◆ **Problem requirements**: In the listing below, look for "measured" and copy every line that has it.

◆ **Data**:

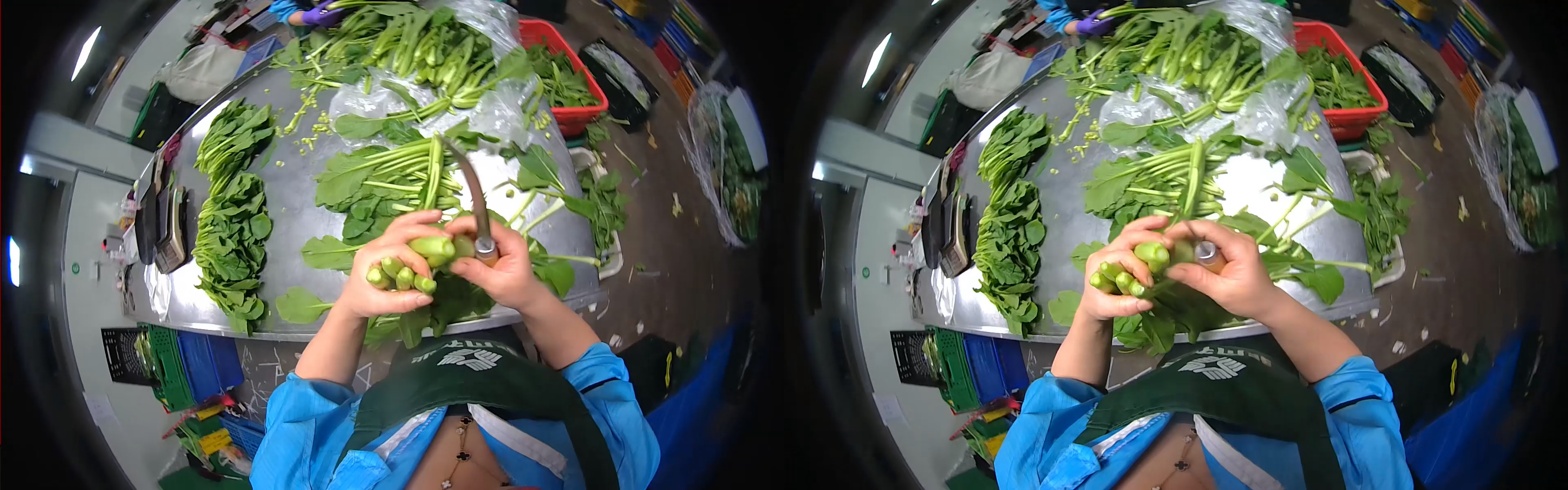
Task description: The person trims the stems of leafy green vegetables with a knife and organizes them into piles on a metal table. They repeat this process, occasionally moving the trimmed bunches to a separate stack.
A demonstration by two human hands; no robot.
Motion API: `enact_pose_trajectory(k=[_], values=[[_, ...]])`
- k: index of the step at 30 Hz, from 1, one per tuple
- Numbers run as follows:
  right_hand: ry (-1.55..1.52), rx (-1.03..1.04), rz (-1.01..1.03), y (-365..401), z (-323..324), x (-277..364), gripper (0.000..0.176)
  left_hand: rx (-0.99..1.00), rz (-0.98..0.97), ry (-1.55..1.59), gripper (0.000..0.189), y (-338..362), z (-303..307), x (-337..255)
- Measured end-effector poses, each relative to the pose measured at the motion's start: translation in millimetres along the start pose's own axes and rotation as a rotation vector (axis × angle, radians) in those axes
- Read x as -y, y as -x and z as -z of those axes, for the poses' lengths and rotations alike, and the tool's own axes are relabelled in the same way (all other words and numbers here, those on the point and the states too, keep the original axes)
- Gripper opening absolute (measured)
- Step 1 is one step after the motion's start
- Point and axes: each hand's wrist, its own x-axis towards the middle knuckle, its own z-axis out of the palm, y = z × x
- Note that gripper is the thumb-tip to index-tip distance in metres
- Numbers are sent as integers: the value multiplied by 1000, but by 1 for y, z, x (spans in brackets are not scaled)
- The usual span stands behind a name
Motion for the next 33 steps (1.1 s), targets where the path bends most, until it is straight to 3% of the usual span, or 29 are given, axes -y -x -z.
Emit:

◆ **Response to the task**:
- Measured end-effector poses, each relative to the pose measured at the motion's start: translation in millimetres along the start pose's own axes and rotation as a rotation vector (axis × angle, radians) in those axes
- Gripper opening absolute (measured)

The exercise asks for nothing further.